È vero, la crisi non è uguale per tutti: colpisce soprattutto operai, giovani, donne e disoccupati. In questi giorni il Governo ha esultato dopo che l’Istat ha certificato che il numero delle persone in condizione di povertà è rimasto stabile nell’ultimo anno. C’è poco da gioire davanti a quattro milioni di indigenti: un milione e 800mila vivono nel Mezzogiorno, due milioni sono donne, più di 860mila hanno un età tra i 18 e 34 anni, circa 600mila sono anziani. Questo è il risultato delle politiche dell’austerity e dei tagli al welfare condotte dai Governi Monti, Letta e Renzi.
Il premier continua a ritenere “incostituzionale” la nostra proposta di introduzione del reddito minimo garantito, uno strumento universale, adottato in tutta Europa, che potrebbe far invertire anche la tendenza del radicamento della povertà assoluta in Italia.

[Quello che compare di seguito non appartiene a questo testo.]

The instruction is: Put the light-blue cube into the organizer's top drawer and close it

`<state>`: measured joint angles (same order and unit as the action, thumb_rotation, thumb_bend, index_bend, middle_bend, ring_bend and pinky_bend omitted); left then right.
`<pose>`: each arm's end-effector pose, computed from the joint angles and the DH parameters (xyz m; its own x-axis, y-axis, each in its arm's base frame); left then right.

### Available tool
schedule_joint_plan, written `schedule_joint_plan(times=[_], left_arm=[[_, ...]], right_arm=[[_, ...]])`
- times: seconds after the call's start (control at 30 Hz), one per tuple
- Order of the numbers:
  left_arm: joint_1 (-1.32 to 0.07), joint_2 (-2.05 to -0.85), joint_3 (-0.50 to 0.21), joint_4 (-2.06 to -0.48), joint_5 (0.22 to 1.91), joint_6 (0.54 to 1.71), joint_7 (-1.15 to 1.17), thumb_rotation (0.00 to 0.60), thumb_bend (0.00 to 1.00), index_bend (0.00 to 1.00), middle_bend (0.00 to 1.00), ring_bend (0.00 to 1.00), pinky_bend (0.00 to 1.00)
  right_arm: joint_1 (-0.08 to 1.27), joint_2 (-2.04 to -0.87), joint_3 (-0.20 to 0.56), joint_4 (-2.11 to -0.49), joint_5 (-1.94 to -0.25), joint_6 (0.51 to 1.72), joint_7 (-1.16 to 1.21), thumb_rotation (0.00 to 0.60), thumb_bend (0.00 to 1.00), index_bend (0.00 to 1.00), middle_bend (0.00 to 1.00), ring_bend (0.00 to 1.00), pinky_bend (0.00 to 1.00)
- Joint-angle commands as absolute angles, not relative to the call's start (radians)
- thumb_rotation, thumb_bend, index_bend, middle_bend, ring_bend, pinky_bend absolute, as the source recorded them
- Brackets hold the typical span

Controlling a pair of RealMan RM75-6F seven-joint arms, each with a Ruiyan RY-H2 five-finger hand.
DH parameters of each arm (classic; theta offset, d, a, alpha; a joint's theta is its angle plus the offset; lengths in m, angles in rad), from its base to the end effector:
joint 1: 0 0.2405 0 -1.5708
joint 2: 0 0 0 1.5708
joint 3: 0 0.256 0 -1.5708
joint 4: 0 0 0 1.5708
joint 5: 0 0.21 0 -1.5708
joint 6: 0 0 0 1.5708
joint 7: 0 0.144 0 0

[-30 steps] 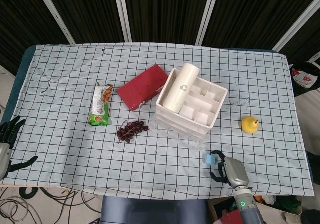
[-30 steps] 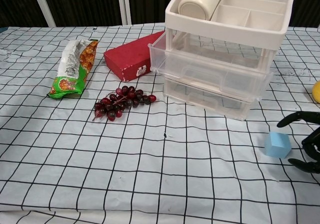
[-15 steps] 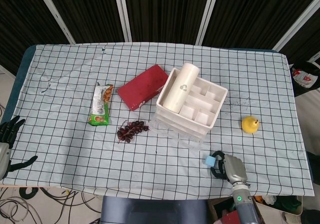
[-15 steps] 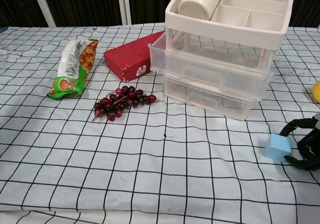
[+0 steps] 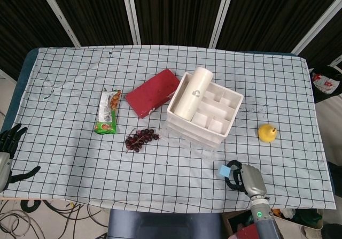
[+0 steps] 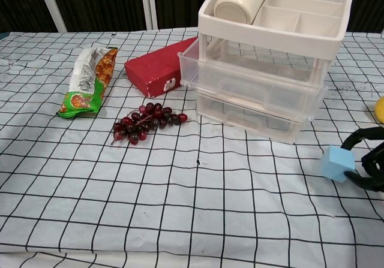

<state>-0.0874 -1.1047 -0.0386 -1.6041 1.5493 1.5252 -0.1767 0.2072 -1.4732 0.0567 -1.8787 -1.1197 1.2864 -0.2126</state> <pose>-0.3053 0.1794 0.1653 0.2517 -0.0187 0.9676 0.9655 -0.0634 -0.2524 -0.2266 -0.1894 0.0154 -0.0638 -0.3060 0.9499 -0.9856 0.1685 -0.0119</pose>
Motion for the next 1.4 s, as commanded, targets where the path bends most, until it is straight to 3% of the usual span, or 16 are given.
schedule_joint_plan(times=[0.03,0.23,0.47,0.77,0.93,1.27,1.4], left_arm=[[-0.087,-1.105,-0.038,-1.604,1.55,1.526,-0.175,0.6,0.02,0.0,0.0,0.0,0.0],[-0.087,-1.109,-0.037,-1.605,1.552,1.526,-0.166,0.6,0.02,0.0,0.0,0.0,0.0],[-0.087,-1.112,-0.036,-1.608,1.553,1.527,-0.161,0.6,0.02,0.0,0.0,0.0,0.0],[-0.088,-1.108,-0.037,-1.607,1.552,1.526,-0.17,0.6,0.02,0.0,0.0,0.0,0.0],[-0.087,-1.106,-0.036,-1.608,1.553,1.526,-0.174,0.6,0.02,0.0,0.0,0.0,0.0],[-0.087,-1.102,-0.034,-1.61,1.556,1.527,-0.183,0.6,0.02,0.0,0.0,0.0,0.0],[-0.088,-1.102,-0.034,-1.61,1.554,1.525,-0.184,0.6,0.02,0.0,0.0,0.0,0.0]], right_arm=[[0.183,-1.361,0.052,-2.005,-1.196,1.326,-0.171,0.6,0.47,0.69,0.83,0.9,0.89],[0.159,-1.208,0.044,-2.196,-1.318,1.362,-0.109,0.6,0.47,0.69,0.83,0.9,0.89],[0.171,-1.159,0.042,-2.309,-1.407,1.352,-0.115,0.6,0.47,0.69,0.83,0.9,0.89],[0.237,-1.253,0.09,-2.338,-1.383,1.313,-0.237,0.6,0.47,0.69,0.83,0.9,0.89],[0.296,-1.35,0.145,-2.306,-1.278,1.295,-0.336,0.6,0.47,0.69,0.83,0.9,0.89],[0.381,-1.491,0.257,-2.213,-1.121,1.341,-0.469,0.6,0.47,0.68,0.83,0.9,0.89],[0.389,-1.507,0.262,-2.204,-1.092,1.354,-0.479,0.6,0.47,0.66,0.83,0.9,0.89]])
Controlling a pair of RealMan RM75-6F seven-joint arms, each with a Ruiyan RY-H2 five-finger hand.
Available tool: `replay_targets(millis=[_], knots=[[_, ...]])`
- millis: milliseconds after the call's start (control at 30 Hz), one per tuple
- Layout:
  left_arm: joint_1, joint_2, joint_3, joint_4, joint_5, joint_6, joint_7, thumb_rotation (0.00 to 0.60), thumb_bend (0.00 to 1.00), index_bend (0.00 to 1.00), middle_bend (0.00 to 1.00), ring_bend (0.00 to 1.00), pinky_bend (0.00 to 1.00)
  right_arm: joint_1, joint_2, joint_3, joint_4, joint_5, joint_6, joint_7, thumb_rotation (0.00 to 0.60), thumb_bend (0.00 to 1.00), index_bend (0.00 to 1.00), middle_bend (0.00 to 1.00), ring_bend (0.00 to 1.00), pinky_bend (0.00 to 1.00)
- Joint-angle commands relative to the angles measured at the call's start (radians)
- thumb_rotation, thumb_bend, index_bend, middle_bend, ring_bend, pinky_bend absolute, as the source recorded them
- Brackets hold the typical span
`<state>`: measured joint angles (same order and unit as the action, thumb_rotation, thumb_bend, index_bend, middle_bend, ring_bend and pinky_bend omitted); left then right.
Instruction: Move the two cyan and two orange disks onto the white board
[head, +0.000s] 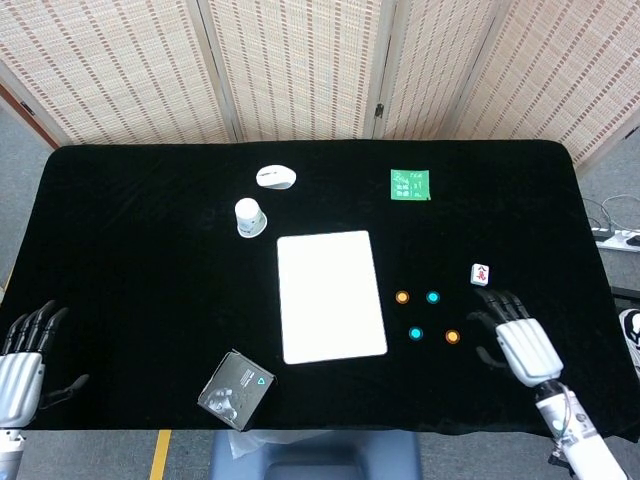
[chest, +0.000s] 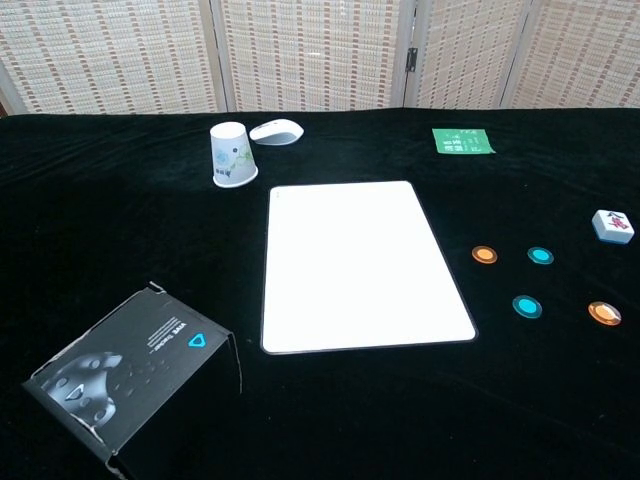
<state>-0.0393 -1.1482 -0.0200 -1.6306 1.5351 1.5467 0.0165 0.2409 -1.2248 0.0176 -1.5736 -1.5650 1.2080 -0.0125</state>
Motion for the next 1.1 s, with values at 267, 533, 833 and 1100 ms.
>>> replay_targets(millis=[267, 533, 833, 1100], knots=[[0.004, 0.0, 0.002, 0.001, -0.012, -0.007, 0.003, 0.6, 0.19, 0.09, 0.0, 0.01, 0.0, 0.133, -0.154, 0.018, 0.098, 0.069, -0.187, -0.124, 0.6, 0.42, 0.34, 0.08, 0.0, 0.0], [0.004, -0.002, 0.0, 0.002, -0.019, -0.013, 0.008, 0.6, 0.19, 0.09, 0.0, 0.01, 0.0, 0.171, -0.209, 0.024, 0.144, 0.113, -0.234, -0.157, 0.6, 0.42, 0.36, 0.08, 0.0, 0.0], [0.003, -0.005, -0.001, 0.005, -0.02, -0.016, 0.009, 0.6, 0.19, 0.09, 0.0, 0.01, 0.0, 0.189, -0.232, 0.02, 0.17, 0.134, -0.245, -0.16, 0.6, 0.42, 0.38, 0.09, 0.0, 0.0], [0.005, -0.005, -0.001, 0.012, -0.025, -0.018, 0.005, 0.6, 0.19, 0.09, 0.0, 0.01, 0.0, 0.209, -0.251, 0.019, 0.18, 0.15, -0.26, -0.167, 0.6, 0.42, 0.4, 0.09, 0.0, 0.0]])
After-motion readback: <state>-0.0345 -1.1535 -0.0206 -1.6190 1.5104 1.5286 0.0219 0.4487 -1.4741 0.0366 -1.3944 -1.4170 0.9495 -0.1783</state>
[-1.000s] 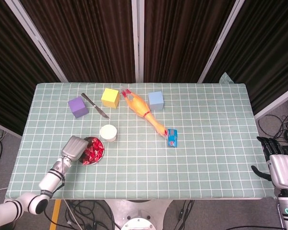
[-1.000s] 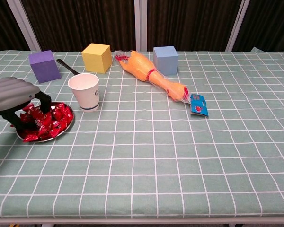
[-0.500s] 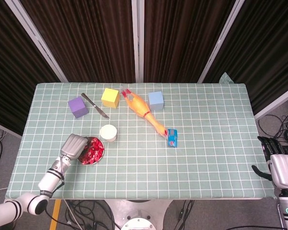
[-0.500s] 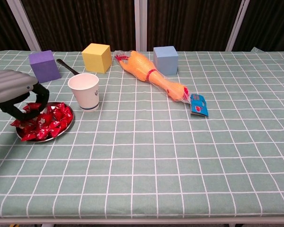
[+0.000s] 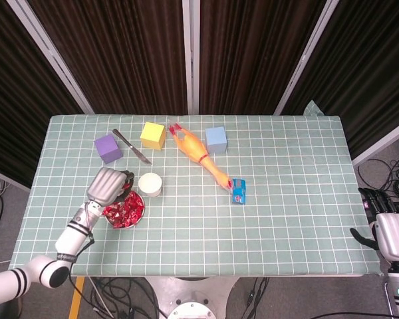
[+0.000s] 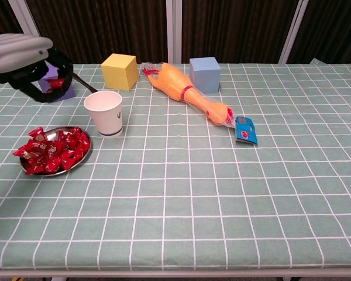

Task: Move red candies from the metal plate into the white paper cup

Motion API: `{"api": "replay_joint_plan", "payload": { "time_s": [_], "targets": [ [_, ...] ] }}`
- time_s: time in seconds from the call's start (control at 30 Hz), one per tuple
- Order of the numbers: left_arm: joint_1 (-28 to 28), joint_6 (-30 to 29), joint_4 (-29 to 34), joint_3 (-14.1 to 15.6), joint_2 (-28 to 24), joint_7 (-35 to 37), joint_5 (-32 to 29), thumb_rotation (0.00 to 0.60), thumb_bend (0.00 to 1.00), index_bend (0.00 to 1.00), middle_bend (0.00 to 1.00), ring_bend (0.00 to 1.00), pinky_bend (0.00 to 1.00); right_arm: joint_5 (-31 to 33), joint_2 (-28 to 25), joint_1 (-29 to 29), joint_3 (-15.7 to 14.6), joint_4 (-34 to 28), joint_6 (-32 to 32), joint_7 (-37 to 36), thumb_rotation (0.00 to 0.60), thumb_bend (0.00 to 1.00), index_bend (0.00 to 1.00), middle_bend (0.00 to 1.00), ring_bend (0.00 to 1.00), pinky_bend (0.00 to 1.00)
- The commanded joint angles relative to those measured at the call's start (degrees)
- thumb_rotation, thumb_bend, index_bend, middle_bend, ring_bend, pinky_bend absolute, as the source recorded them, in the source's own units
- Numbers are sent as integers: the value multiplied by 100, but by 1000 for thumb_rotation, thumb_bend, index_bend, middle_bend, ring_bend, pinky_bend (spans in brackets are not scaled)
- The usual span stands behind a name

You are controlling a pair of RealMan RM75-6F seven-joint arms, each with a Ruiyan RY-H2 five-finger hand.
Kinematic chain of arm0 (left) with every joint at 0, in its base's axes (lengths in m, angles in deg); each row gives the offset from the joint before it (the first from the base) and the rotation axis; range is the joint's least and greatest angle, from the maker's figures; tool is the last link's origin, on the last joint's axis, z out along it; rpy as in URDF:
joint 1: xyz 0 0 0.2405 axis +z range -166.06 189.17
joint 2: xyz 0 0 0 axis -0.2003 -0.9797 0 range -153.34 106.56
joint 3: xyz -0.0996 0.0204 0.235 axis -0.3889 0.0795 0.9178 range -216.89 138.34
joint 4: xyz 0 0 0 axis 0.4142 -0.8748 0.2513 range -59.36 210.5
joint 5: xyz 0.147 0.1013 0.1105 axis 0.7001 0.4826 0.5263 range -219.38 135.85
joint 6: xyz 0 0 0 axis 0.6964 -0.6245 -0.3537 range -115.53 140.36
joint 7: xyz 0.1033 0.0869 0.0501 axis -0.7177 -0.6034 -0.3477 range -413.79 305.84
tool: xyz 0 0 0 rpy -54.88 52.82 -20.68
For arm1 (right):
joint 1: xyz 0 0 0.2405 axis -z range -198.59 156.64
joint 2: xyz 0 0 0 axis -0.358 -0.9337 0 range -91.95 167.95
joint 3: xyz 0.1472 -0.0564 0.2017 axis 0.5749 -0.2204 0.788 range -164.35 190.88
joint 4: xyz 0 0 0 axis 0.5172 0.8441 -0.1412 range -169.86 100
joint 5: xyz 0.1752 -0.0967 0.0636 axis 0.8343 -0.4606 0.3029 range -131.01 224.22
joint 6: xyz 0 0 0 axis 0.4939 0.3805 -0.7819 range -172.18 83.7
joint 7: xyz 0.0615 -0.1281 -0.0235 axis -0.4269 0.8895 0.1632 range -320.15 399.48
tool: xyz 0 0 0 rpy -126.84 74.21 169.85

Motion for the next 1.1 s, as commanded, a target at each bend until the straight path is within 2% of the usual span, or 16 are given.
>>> {"api": "replay_joint_plan", "payload": {
  "time_s": [0.03,0.27,0.43,0.5,0.6,0.7,0.83,0.93,1.1],
  "targets": [
    [-211,156,-55,-138,105,-39,-104,600,457,667,655,890,1000,14,-13,0,3,-16,-6,17,600,101,118,144,112,295],
    [-625,590,-280,-208,381,-223,-429,600,456,643,643,889,1000,66,-8,7,6,-4,-25,1,600,101,118,142,112,297],
    [-759,660,-412,-178,537,-304,-565,600,459,591,590,885,1000,102,1,17,2,19,-43,-26,600,111,118,142,112,297],
    [-780,662,-438,-159,553,-369,-625,600,453,550,556,880,1000,97,4,22,0,19,-35,-34,600,116,118,142,112,298],
    [-763,583,-394,-147,537,-412,-711,600,345,429,464,866,1000,93,8,35,4,18,-2,-41,600,131,118,141,112,299],
    [-661,376,-265,-128,450,-340,-690,600,250,348,380,842,1000,78,17,45,8,21,28,-66,600,145,118,141,112,301],
    [-344,-240,134,-41,161,-235,-421,600,230,327,344,825,1000,56,8,38,13,17,34,-81,600,146,118,141,112,302],
    [-37,-684,500,143,-169,-160,-131,600,228,331,344,825,1000,17,12,16,25,15,39,-106,600,146,118,141,112,304],
    [431,-1182,899,691,-612,-67,520,600,228,392,356,822,1000,-105,37,-9,8,27,70,-147,600,147,118,141,112,307]
  ]
}}
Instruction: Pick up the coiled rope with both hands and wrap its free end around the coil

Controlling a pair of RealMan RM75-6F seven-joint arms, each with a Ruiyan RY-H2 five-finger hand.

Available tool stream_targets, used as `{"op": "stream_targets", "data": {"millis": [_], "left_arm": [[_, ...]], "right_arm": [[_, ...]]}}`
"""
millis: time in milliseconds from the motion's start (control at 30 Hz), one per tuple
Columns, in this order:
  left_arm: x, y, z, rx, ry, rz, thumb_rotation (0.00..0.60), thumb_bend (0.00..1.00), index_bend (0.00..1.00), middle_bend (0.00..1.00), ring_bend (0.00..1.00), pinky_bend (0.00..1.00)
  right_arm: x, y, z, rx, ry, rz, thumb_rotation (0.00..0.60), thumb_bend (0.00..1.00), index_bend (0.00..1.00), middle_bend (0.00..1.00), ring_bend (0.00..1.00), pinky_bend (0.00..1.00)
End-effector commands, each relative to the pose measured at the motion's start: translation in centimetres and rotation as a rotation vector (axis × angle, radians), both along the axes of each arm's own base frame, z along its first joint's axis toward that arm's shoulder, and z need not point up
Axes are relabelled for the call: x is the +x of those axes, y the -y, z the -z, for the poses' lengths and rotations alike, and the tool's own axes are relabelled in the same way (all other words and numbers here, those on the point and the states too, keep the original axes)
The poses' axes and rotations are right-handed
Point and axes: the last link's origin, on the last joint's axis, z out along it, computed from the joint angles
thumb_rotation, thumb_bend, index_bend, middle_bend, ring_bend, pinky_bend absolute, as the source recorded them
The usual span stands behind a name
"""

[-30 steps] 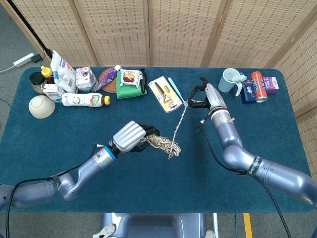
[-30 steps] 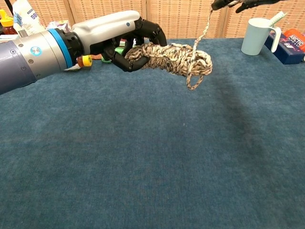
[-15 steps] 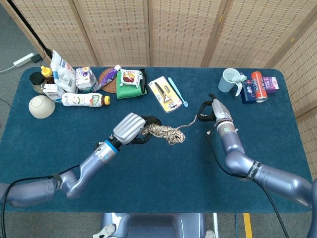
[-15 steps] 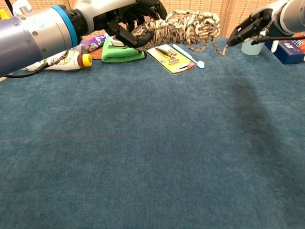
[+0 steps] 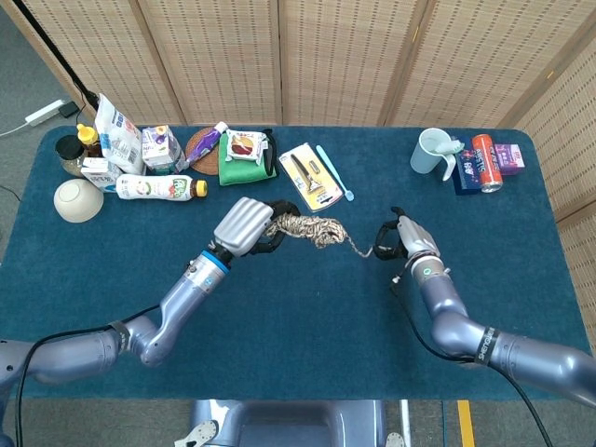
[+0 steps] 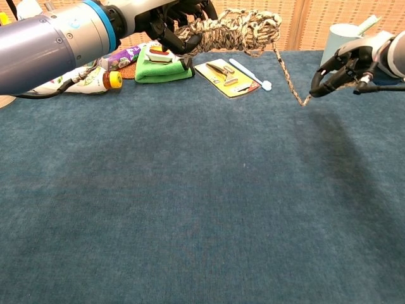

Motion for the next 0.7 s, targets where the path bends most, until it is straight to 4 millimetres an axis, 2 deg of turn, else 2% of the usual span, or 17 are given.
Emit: {"op": "stream_targets", "data": {"millis": [33, 300, 500, 700], "left_arm": [[0.2, -0.3, 0.2, 0.011, -0.010, -0.016, 0.600, 0.65, 0.57, 0.46, 0.55, 0.65], [0.5, -0.6, 0.3, 0.038, -0.007, -0.041, 0.600, 0.65, 0.57, 0.46, 0.55, 0.65], [0.7, -0.7, 0.1, 0.048, 0.002, -0.055, 0.600, 0.64, 0.57, 0.46, 0.55, 0.65], [0.7, -0.9, -0.2, 0.056, 0.003, -0.063, 0.600, 0.64, 0.57, 0.46, 0.55, 0.65]], "right_arm": [[-0.3, -1.8, -0.2, 0.031, -0.021, -0.022, 0.600, 0.54, 0.71, 0.00, 0.00, 0.00], [-0.3, -5.1, 0.1, 0.100, -0.038, -0.075, 0.600, 0.53, 0.71, 0.00, 0.00, 0.00], [-0.6, -6.6, 0.7, 0.136, -0.066, -0.100, 0.600, 0.54, 0.71, 0.00, 0.00, 0.00], [-1.2, -7.2, 1.1, 0.154, -0.078, -0.095, 0.600, 0.53, 0.71, 0.00, 0.00, 0.00]]}}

Costerebbe tra i 14 e i 23 miliardi, una spesa non impossibile dopo aver rimodulato ammortizzatori sociali e aver attinto alla fiscalità generale. Manca la volontà politica. O forse la volontà politica è quella delineata dalle ultime leggi, dove diritti fondamentali sono stati cancellati: jobs act, scuola, stabilità. Non è un Paese per tutti.